News

MIT charged, along with other universities, in federal lawsuit for illegally limiting student financial aid awards

Defendant universities are alleged to have made admissions decisions without being fully need-blind

MIT is among 16 private national universities being sued by five former students in the U.S. District Court in Illinois for collaborating in a “price-fixing cartel” meant to limit the financial aid awards.

The suit, filed Jan. 9, claims that the defendant universities used a shared methodology to calculate applicants’ financial aid, which resulted in price-fixing and unfairly limited financial aid.
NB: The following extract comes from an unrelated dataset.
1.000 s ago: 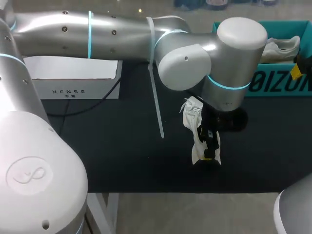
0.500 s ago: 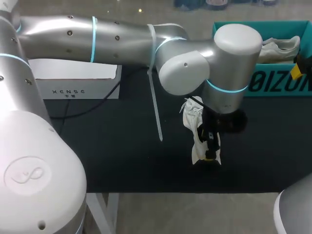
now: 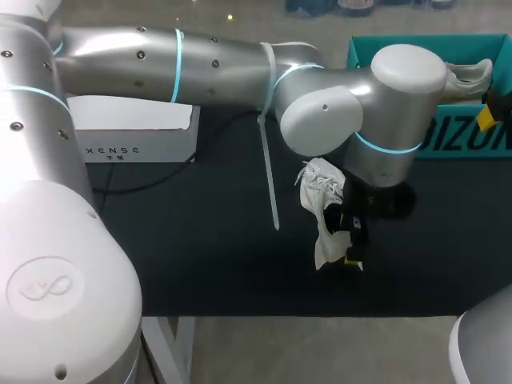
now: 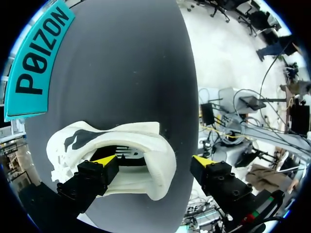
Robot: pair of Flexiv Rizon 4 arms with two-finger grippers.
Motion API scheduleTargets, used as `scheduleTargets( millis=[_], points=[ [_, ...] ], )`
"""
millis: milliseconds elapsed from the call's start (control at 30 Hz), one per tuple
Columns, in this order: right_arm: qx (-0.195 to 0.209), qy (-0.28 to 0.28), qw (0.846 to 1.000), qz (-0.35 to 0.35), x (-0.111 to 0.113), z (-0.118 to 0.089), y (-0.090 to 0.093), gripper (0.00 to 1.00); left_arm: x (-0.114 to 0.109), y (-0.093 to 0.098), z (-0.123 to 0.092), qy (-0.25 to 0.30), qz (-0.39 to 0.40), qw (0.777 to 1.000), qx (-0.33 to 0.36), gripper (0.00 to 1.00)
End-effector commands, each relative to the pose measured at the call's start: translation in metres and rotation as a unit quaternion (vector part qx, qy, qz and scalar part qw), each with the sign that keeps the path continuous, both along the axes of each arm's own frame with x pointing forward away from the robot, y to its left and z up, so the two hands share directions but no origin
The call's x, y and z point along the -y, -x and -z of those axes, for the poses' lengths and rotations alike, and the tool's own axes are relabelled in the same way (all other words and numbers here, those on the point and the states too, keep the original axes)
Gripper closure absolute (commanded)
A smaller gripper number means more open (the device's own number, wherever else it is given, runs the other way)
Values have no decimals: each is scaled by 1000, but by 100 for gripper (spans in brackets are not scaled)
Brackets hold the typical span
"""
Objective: Take the shoe out of the shoebox, open the shoe tongue, remove and reinsert the insole, then place the shoe into the shoebox
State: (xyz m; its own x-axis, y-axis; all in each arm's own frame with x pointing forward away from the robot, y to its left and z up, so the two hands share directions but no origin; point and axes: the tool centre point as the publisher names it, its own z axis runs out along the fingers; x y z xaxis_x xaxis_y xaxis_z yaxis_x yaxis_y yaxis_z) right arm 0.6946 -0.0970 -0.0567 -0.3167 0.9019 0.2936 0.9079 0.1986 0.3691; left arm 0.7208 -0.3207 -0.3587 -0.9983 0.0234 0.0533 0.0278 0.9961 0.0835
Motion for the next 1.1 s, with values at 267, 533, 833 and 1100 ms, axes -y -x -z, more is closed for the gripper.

The universities are permitted to collaborate on financial aid under Section 568 of the Higher Education Act, which exempts universities that participate in need-blind (do not consider the applicant’s financial status) admission from federal antitrust laws that would usually prevent them from collaborating. However, the suit alleges that the schools are not fully need-blind, use a methodology that “deals exclusively with the family’s ability to pay for college,” and therefore do not qualify for the antitrust exemption.

The suit alleges that of the 16 universities, MIT and eight others “made admissions decisions with regard to the financial circumstances of students and their families, thereby disfavoring students who need financial aid.” The other seven defendants “may or may not have adhered to need-blind admissions policies, but they nonetheless conspired with the other Defendants.”

The suit writes that over 170,000 former undergraduate students who received partial financial aid at the defendant schools have been overcharged “by at least hundreds of millions of dollars.”

MIT wrote that “MIT is reviewing the filing and will respond in court in due time.”

In addition to MIT, other defendants in the suit include Brown University, the California Institute of Technology, the University of Chicago, Columbia University, Cornell University, Dartmouth College, Duke University, Emory University, Georgetown University, Northwestern University, the University of Notre Dame, the University of Pennsylvania, Rice University, Vanderbilt University, and Yale University.

The suit resembles a civil antitrust case in 1991 in which MIT and the eight Ivy League universities were charged with violating the Sherman Antitrust Act by working together to limit price competition on financial aid to prospective students. 

In that case, the Ivy League schools signed a consent decree, agreeing to not collaborate on financial aid. MIT refused to sign the decree and instead participated in another federal trial. As a result of the trial, the U.S. Department of Justice dismissed the case against MIT and established new guidelines for non-profit universities to cooperate on need-based financial aid, which Section 568 was modeled after.